Work instruction >>
Copy the records below word for word, leaving out nothing.

Data to process >>
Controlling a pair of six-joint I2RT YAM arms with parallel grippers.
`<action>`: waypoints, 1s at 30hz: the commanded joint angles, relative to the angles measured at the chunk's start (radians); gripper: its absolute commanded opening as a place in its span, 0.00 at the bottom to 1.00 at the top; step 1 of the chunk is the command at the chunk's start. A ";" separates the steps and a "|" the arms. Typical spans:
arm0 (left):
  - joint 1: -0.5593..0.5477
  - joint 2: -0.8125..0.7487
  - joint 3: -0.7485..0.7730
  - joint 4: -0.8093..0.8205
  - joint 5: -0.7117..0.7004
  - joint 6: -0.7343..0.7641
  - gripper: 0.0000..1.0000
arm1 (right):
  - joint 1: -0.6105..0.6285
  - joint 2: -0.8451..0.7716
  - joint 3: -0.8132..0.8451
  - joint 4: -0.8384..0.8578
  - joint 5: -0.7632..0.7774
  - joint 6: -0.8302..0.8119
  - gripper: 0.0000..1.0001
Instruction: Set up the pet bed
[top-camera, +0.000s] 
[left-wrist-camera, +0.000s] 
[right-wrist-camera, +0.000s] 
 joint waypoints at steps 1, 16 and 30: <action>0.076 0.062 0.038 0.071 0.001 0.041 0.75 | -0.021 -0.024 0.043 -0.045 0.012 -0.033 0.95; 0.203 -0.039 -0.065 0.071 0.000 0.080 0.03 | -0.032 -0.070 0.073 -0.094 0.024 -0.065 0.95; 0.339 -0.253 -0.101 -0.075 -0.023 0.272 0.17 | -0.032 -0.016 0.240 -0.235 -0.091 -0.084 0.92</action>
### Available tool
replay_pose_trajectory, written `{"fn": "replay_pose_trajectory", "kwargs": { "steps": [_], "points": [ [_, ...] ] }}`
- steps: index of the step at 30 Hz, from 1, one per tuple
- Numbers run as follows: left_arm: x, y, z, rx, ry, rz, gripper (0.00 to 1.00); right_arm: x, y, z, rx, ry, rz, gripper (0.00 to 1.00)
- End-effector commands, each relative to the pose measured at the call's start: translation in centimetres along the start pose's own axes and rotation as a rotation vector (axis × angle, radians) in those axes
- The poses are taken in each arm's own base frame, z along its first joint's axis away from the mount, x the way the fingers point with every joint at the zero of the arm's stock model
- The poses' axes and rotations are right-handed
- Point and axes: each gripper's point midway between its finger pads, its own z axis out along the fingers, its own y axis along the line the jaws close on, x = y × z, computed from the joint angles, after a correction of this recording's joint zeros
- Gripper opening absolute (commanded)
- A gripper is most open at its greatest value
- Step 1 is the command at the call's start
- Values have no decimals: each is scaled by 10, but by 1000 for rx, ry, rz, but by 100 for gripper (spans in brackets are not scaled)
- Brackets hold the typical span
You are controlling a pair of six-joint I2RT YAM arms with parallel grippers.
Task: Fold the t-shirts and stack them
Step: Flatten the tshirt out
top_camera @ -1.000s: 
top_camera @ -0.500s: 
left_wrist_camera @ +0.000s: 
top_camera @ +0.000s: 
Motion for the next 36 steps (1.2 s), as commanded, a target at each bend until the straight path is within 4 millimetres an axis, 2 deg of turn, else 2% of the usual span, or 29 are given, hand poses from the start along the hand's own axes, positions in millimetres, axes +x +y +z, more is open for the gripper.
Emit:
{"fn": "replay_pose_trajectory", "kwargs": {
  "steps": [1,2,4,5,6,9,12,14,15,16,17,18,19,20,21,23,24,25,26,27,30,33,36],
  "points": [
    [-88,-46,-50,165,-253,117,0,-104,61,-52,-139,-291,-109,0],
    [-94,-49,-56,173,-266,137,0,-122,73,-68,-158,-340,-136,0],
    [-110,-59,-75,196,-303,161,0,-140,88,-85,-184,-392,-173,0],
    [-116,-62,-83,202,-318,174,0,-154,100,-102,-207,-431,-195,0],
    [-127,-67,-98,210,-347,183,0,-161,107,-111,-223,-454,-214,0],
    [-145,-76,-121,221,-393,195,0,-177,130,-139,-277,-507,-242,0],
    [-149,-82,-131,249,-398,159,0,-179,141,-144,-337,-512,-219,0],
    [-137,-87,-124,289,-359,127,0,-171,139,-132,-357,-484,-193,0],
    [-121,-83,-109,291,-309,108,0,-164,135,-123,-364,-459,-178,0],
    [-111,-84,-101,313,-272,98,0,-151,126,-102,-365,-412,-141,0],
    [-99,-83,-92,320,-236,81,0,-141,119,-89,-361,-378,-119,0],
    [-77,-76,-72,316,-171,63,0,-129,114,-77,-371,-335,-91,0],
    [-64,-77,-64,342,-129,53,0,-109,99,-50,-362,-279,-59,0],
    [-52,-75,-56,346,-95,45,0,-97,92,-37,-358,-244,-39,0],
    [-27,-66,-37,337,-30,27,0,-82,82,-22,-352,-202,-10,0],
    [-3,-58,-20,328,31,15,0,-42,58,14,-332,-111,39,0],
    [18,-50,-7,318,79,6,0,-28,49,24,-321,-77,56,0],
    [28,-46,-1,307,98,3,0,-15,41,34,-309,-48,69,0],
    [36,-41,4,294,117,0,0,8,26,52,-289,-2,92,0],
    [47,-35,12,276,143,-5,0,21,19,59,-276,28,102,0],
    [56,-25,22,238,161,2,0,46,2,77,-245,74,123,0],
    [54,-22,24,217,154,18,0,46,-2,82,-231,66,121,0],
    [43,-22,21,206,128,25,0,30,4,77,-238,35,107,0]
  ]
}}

Output of the exercise >>
Controlling a pair of six-joint I2RT YAM arms with parallel grippers.
`<action>`: waypoints, 1s at 30hz: the commanded joint angles, relative to the angles measured at the chunk's start (radians); gripper: its absolute commanded opening as a place in its span, 0.00 at the bottom to 1.00 at the top; step 1 of the chunk is the command at the chunk's start. A ";" separates the steps and a "|" the arms. Typical spans:
arm0 (left):
  - joint 1: -0.5593..0.5477
  - joint 2: -0.8125..0.7487
  - joint 3: -0.7485..0.7730
  - joint 4: -0.8093..0.8205
  - joint 5: -0.7117..0.7004
  - joint 6: -0.7343..0.7641
  - gripper: 0.0000..1.0000
arm1 (right):
  - joint 1: -0.6105..0.6285
  - joint 2: -0.8451..0.7716
  - joint 3: -0.8132..0.8451
  - joint 4: -0.8384..0.8578
  - joint 5: -0.7632..0.7774
  - joint 6: -0.8302..0.8119
  - gripper: 0.0000..1.0001
Instruction: Set up the pet bed
[top-camera, +0.000s] 
[left-wrist-camera, +0.000s] 
[right-wrist-camera, +0.000s] 
 joint waypoints at steps 1, 16 and 30: <action>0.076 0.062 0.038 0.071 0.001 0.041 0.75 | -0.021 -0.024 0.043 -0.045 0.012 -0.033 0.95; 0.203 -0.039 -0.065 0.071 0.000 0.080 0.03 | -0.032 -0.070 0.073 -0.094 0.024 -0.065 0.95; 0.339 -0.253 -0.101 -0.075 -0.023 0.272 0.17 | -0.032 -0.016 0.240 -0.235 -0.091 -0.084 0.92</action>
### Available tool
replay_pose_trajectory, written `{"fn": "replay_pose_trajectory", "kwargs": { "steps": [_], "points": [ [_, ...] ] }}`
- steps: index of the step at 30 Hz, from 1, one per tuple
- Numbers run as follows: left_arm: x, y, z, rx, ry, rz, gripper (0.00 to 1.00); right_arm: x, y, z, rx, ry, rz, gripper (0.00 to 1.00)
- End-effector commands, each relative to the pose measured at the call's start: translation in centimetres along the start pose's own axes and rotation as a rotation vector (axis × angle, radians) in those axes
- The poses are taken in each arm's own base frame, z along its first joint's axis away from the mount, x the way the fingers point with every joint at the zero of the arm's stock model
- The poses' axes and rotations are right-handed
- Point and axes: each gripper's point midway between its finger pads, its own z axis out along the fingers, its own y axis along the line the jaws close on, x = y × z, computed from the joint angles, after a correction of this recording's joint zeros
- Gripper opening absolute (commanded)
- A gripper is most open at its greatest value
- Step 1 is the command at the call's start
- Values have no decimals: each is scaled by 10, but by 1000 for rx, ry, rz, but by 100 for gripper (spans in brackets are not scaled)
- Brackets hold the typical span
You are controlling a pair of six-joint I2RT YAM arms with parallel grippers.
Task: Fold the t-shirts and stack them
Step: Flatten the tshirt out
top_camera @ -1.000s: 
top_camera @ -0.500s: 
left_wrist_camera @ +0.000s: 
top_camera @ +0.000s: 
Motion for the next 36 steps (1.2 s), as commanded, a target at each bend until the straight path is within 4 millimetres an axis, 2 deg of turn, else 2% of the usual span, or 29 are given, hand poses from the start along the hand's own axes, positions in millimetres, axes +x +y +z, more is open for the gripper.
Emit:
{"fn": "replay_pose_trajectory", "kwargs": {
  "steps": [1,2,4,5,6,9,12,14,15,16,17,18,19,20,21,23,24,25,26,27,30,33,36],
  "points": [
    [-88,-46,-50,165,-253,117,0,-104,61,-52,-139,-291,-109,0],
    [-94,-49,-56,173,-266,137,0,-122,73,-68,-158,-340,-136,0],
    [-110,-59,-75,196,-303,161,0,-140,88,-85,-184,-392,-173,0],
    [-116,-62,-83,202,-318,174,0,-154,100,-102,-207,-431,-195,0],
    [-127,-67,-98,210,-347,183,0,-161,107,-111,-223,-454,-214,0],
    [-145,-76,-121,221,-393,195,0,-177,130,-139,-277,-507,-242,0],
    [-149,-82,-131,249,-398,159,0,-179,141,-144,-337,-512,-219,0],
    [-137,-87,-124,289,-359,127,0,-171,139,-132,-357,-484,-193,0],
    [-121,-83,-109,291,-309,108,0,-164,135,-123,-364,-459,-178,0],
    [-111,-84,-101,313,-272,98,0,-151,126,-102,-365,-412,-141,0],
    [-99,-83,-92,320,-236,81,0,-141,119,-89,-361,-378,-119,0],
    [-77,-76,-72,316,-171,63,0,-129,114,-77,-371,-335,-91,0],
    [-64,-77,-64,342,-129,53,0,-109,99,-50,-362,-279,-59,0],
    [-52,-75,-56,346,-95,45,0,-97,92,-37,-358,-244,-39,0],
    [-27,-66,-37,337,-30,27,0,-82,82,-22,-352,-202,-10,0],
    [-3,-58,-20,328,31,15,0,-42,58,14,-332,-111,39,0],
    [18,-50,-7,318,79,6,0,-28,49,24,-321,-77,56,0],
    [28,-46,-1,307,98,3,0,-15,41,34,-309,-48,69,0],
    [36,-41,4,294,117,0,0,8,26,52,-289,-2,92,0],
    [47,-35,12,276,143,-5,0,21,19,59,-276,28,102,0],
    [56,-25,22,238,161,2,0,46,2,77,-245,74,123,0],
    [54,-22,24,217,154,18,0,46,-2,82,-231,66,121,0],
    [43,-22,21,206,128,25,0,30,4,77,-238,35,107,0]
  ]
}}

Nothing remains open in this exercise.